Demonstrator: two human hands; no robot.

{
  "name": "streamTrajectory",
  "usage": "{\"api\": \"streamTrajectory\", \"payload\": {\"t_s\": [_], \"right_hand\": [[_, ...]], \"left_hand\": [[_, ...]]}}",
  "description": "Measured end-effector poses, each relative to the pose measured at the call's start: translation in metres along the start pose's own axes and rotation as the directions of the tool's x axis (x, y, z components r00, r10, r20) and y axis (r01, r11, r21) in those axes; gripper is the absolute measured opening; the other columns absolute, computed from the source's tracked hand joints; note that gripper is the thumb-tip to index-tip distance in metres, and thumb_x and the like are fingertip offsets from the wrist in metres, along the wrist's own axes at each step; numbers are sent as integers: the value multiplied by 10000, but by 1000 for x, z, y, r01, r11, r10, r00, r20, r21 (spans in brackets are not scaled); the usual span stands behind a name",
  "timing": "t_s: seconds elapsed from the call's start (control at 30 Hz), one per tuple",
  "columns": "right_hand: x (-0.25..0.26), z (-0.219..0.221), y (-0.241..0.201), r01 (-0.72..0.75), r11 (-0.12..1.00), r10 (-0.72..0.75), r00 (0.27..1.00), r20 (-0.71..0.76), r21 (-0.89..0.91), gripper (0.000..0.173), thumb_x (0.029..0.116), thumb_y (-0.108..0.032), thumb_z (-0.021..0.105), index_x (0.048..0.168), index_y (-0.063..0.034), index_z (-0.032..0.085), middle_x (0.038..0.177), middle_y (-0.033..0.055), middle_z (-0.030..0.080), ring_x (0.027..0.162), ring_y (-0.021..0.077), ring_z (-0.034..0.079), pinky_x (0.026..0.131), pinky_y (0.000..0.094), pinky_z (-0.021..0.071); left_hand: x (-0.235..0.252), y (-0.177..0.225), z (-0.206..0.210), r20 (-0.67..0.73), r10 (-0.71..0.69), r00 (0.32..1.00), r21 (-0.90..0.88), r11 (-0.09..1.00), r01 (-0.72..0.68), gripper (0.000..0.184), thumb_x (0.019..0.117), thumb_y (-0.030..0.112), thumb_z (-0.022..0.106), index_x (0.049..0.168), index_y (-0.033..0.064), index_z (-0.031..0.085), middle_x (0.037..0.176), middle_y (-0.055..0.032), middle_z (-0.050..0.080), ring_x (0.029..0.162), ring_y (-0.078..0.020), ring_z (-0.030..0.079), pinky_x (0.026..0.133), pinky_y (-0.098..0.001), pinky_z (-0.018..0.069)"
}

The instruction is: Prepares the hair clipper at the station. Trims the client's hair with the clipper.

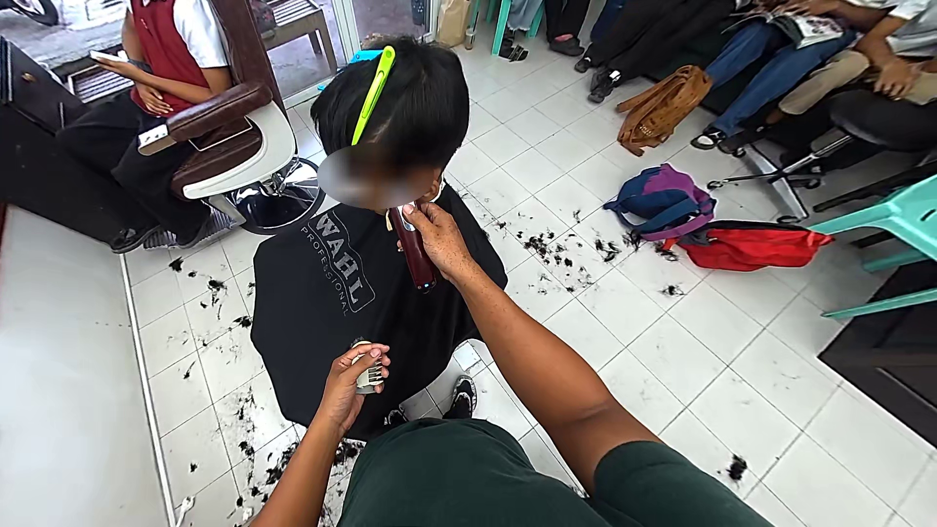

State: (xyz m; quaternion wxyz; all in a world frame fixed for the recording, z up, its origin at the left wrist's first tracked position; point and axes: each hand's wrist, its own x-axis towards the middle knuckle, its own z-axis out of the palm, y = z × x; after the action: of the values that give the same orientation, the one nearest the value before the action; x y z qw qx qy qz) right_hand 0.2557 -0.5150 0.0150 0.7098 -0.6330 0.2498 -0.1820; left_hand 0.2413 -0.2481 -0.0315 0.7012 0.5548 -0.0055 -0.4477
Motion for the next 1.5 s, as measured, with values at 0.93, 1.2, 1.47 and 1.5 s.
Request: {"api": "streamTrajectory", "payload": {"t_s": [0.93, 1.2, 1.47, 1.5], "right_hand": [[-114, -80, 53, -109, 978, 133, 983, -129, 178, 504, 788, 11, 731, 1230, 41, 490, 722, 43, 638, 534, 131, 628, 531, 272, 581], [-79, -56, 14, -4, 1000, 4, 998, -65, -3, 446, 819, -4, 764, 1207, 17, 544, 705, 40, 648, 576, 122, 646, 600, 280, 593], [-34, -6, 3, -34, 996, 34, 999, 4, -86, 459, 938, -228, 768, 1275, -15, 541, 842, 125, 647, 605, 188, 637, 601, 344, 594], [-30, -3, 3, -46, 996, 46, 999, 0, -76, 477, 935, -257, 773, 1281, -20, 545, 873, 134, 646, 616, 195, 632, 600, 350, 588]], "left_hand": [[126, 143, 141, 486, 96, 869, 681, 581, -445, 209, 1047, 162, 593, 1153, 18, 700, 884, -57, 720, 664, -94, 646, 565, -250, 530], [96, 129, 85, 385, -125, 915, 763, 601, -239, 269, 1074, 228, 519, 1186, 42, 677, 904, -47, 705, 712, -106, 654, 619, -273, 552], [-3, 32, -27, 59, -56, 997, 716, 699, -3, 198, 1017, 144, 598, 1118, 25, 719, 961, -36, 728, 777, -94, 684, 689, -285, 582], [-11, 22, -34, 22, -49, 999, 702, 712, 19, 186, 1014, 136, 602, 1106, 27, 722, 946, -31, 728, 763, -87, 683, 676, -275, 579]]}}
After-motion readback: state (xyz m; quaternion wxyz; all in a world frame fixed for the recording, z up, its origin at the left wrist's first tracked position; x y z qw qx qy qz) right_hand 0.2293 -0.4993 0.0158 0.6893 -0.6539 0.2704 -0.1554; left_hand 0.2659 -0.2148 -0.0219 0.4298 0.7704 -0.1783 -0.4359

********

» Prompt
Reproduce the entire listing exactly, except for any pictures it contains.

» Task solution
Demonstrator: two human hands; no robot.

{
  "name": "streamTrajectory",
  "usage": "{\"api\": \"streamTrajectory\", \"payload\": {\"t_s\": [_], \"right_hand\": [[_, ...]], \"left_hand\": [[_, ...]]}}",
  "description": "Measured end-effector poses, each relative to the pose measured at the call's start: translation in metres along the start pose's own axes and rotation as the directions of the tool's x axis (x, y, z components r00, r10, r20) and y axis (r01, r11, r21) in those axes; gripper is the absolute measured opening; the other columns absolute, computed from the source's tracked hand joints; note that gripper is the thumb-tip to index-tip distance in metres, and thumb_x and the like are fingertip offsets from the wrist in metres, along the wrist's own axes at each step; numbers are sent as integers: the value multiplied by 10000, but by 1000 for x, z, y, r01, r11, r10, r00, r20, r21 (spans in brackets are not scaled); the usual span stands behind a name",
  "timing": "t_s: seconds elapsed from the call's start (control at 30 Hz), one per tuple",
  "columns": "right_hand: x (-0.25..0.26), z (-0.219..0.221), y (-0.241..0.201), r01 (-0.72..0.75), r11 (-0.12..1.00), r10 (-0.72..0.75), r00 (0.27..1.00), r20 (-0.71..0.76), r21 (-0.89..0.91), gripper (0.000..0.173), thumb_x (0.029..0.116), thumb_y (-0.108..0.032), thumb_z (-0.021..0.105), index_x (0.048..0.168), index_y (-0.063..0.034), index_z (-0.032..0.085), middle_x (0.038..0.177), middle_y (-0.033..0.055), middle_z (-0.030..0.080), ring_x (0.027..0.162), ring_y (-0.021..0.077), ring_z (-0.034..0.079), pinky_x (0.026..0.131), pinky_y (0.000..0.094), pinky_z (-0.021..0.071); left_hand: x (-0.235..0.252), y (-0.177..0.225), z (-0.206..0.210), r20 (-0.67..0.73), r10 (-0.71..0.69), r00 (0.32..1.00), r21 (-0.90..0.88), r11 (-0.09..1.00), r01 (-0.72..0.68), gripper (0.000..0.184), thumb_x (0.019..0.117), thumb_y (-0.030..0.112), thumb_z (-0.022..0.106), index_x (0.049..0.168), index_y (-0.033..0.064), index_z (-0.031..0.085), middle_x (0.037..0.176), middle_y (-0.055..0.032), middle_z (-0.050..0.080), ring_x (0.029..0.162), ring_y (-0.078..0.020), ring_z (-0.030..0.079), pinky_x (0.026..0.133), pinky_y (-0.098..0.001), pinky_z (-0.018..0.069)"
}

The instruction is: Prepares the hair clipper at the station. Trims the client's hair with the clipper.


State: (xyz m; quaternion wxyz; all in a world frame fixed for the recording, z up, its origin at the left wrist's first tracked position; point and axes: each hand's wrist, its own x-axis towards the middle knuckle, its own z-axis out of the palm, y = z × x; after the action: of the values that give the same orientation, the one nearest the value before the action; x y z qw qx qy qz) right_hand 0.2557 -0.5150 0.0150 0.7098 -0.6330 0.2498 -0.1820; left_hand 0.2413 -0.2481 -0.0315 0.7012 0.5548 -0.0055 -0.4477
Motion for the next 1.5 s, as measured, with values at 0.93, 1.2, 1.47 and 1.5 s.
Request: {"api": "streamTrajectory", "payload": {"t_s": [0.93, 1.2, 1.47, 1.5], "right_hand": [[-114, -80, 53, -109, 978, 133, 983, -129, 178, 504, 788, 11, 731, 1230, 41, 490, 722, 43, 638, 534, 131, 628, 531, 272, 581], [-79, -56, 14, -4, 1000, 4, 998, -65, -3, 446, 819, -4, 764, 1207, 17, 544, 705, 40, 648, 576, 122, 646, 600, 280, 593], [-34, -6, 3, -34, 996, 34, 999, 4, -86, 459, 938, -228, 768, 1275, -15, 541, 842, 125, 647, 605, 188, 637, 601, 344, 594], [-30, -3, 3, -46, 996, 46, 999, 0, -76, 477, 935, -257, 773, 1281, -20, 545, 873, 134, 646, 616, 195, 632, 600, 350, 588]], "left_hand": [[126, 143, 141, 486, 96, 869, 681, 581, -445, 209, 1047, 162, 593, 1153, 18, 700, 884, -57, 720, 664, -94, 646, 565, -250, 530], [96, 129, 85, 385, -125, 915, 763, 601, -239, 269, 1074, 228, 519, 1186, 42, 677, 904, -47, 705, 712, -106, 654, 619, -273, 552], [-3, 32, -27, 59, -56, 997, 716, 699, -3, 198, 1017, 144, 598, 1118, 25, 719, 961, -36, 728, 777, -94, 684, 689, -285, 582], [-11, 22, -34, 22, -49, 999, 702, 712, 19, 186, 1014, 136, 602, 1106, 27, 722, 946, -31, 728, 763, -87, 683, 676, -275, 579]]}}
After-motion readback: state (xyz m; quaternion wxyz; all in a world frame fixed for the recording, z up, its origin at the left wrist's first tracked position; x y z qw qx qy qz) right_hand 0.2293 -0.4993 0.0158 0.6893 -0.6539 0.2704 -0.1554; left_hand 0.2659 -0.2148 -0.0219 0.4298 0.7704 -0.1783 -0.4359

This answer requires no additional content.